• Collected material
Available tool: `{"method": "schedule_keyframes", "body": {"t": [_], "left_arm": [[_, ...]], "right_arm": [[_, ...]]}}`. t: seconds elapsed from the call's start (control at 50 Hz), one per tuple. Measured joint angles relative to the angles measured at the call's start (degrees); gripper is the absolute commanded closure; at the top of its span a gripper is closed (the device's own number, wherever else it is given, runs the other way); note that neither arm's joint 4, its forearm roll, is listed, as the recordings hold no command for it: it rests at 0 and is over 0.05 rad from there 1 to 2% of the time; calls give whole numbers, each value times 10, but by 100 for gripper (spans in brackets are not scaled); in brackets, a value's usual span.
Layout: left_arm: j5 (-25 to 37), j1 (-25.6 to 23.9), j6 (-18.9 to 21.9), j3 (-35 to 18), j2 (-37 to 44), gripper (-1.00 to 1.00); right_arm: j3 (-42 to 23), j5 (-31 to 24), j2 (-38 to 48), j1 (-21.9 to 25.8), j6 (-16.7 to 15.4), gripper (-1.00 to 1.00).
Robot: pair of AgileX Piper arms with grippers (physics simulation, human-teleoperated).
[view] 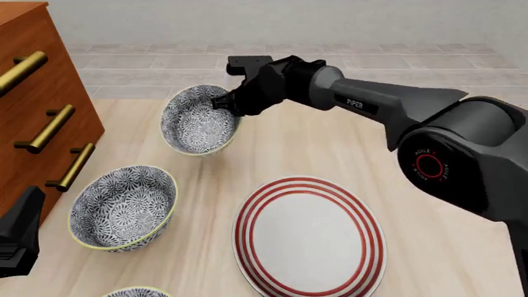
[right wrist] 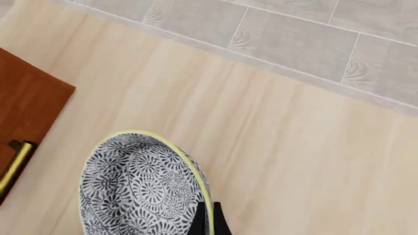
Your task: Pick up the bowl and put it in the front on the plate.
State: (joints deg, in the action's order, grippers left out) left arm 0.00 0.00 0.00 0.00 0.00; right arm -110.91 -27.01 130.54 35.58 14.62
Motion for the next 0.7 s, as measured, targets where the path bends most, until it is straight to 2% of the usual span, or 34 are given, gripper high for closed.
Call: {"method": "schedule_keyframes", "body": {"t": [0.7], "left_arm": [[0, 0, 0, 0, 0, -100]], "right_arm": [[233, 114, -169, 15, 91, 100]]}}
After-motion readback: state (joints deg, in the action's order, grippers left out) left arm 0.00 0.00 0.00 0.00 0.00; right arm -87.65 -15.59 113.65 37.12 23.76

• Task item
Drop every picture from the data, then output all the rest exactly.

• Task answer
Available tool: `{"method": "schedule_keyframes", "body": {"t": [_], "left_arm": [[_, ...]], "right_arm": [[_, ...]]}}`. t: seconds elapsed from the call's start (control at 50 Hz), one per tuple. Measured joint angles relative to the angles measured at the call's start (degrees); gripper is the absolute commanded closure; at the top of its span a gripper is closed (the device's own number, wherever else it is given, runs the other way); note that neither arm's joint 4, its forearm roll, is listed, as the recordings hold no command for it: it rests at 0 and is over 0.05 rad from there 1 to 2% of the time; calls give whole numbers, each value times 10, but by 100 for gripper (spans in brackets are not scaled); in brackets, a value's usual span.
Layout: left_arm: j5 (-25 to 37), j1 (-25.6 to 23.9), j6 (-18.9 to 21.9), j3 (-35 to 18), j2 (-37 to 44), gripper (-1.00 to 1.00); right_arm: j3 (-42 to 23), j5 (-31 to 24), j2 (-38 to 48), j1 (-21.9 to 25.8), j6 (-16.7 to 15.4), gripper (-1.00 to 1.00).
Robot: pair of AgileX Piper arms with grippers (physics simulation, human-teleoperated).
[view] 
[right wrist] 
Your task: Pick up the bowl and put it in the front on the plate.
State: (joints deg, in the action's order, grippers left out) left arm 0.00 0.00 0.00 0.00 0.00; right arm -110.91 -27.01 130.54 35.58 14.62
Motion for the next 0.7 s, as measured, targets where the path bends most, until it is straight to 2% of the usual span, or 34 are given, gripper high for closed.
Call: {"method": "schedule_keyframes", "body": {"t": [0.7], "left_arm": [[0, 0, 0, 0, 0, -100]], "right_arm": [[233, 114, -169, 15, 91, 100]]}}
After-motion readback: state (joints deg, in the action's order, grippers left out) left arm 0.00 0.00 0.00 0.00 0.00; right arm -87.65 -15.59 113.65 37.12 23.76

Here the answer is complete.